▸ **AIM OF THE EXERCISE**: Filter task. Return each line of the material that holds the string "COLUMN".
(DATASET EXTRACT begins)
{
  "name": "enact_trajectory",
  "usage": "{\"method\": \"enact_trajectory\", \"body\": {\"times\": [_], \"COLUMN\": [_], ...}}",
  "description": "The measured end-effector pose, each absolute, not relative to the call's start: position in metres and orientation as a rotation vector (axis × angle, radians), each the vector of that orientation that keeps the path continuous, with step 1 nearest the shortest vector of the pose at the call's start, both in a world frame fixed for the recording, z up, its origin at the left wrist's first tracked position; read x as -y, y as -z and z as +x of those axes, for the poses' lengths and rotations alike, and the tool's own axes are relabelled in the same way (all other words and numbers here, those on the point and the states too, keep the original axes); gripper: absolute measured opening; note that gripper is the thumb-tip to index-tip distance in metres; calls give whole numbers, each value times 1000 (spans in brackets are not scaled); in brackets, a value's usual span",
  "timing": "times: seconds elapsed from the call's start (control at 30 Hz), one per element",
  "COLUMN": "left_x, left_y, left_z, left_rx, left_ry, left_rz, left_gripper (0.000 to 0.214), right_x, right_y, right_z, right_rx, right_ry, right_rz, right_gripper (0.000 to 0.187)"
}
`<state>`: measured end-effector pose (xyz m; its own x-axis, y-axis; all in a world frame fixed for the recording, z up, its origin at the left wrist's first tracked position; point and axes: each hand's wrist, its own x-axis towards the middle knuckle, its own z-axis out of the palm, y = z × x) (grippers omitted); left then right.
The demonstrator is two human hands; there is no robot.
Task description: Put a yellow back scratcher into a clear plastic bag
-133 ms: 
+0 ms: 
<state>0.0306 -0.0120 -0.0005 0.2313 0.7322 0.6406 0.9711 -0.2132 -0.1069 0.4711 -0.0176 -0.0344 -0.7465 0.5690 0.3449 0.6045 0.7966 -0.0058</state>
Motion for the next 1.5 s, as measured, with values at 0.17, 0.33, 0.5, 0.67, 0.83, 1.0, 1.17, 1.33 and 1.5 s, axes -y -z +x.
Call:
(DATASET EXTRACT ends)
▸ **SOLVED EXERCISE**:
  "usage": "{\"method\": \"enact_trajectory\", \"body\": {\"times\": [_], \"COLUMN\": [_], ...}}",
  "COLUMN": "left_x, left_y, left_z, left_rx, left_ry, left_rz, left_gripper (0.000 to 0.214), right_x, right_y, right_z, right_rx, right_ry, right_rz, right_gripper (0.000 to 0.187)"

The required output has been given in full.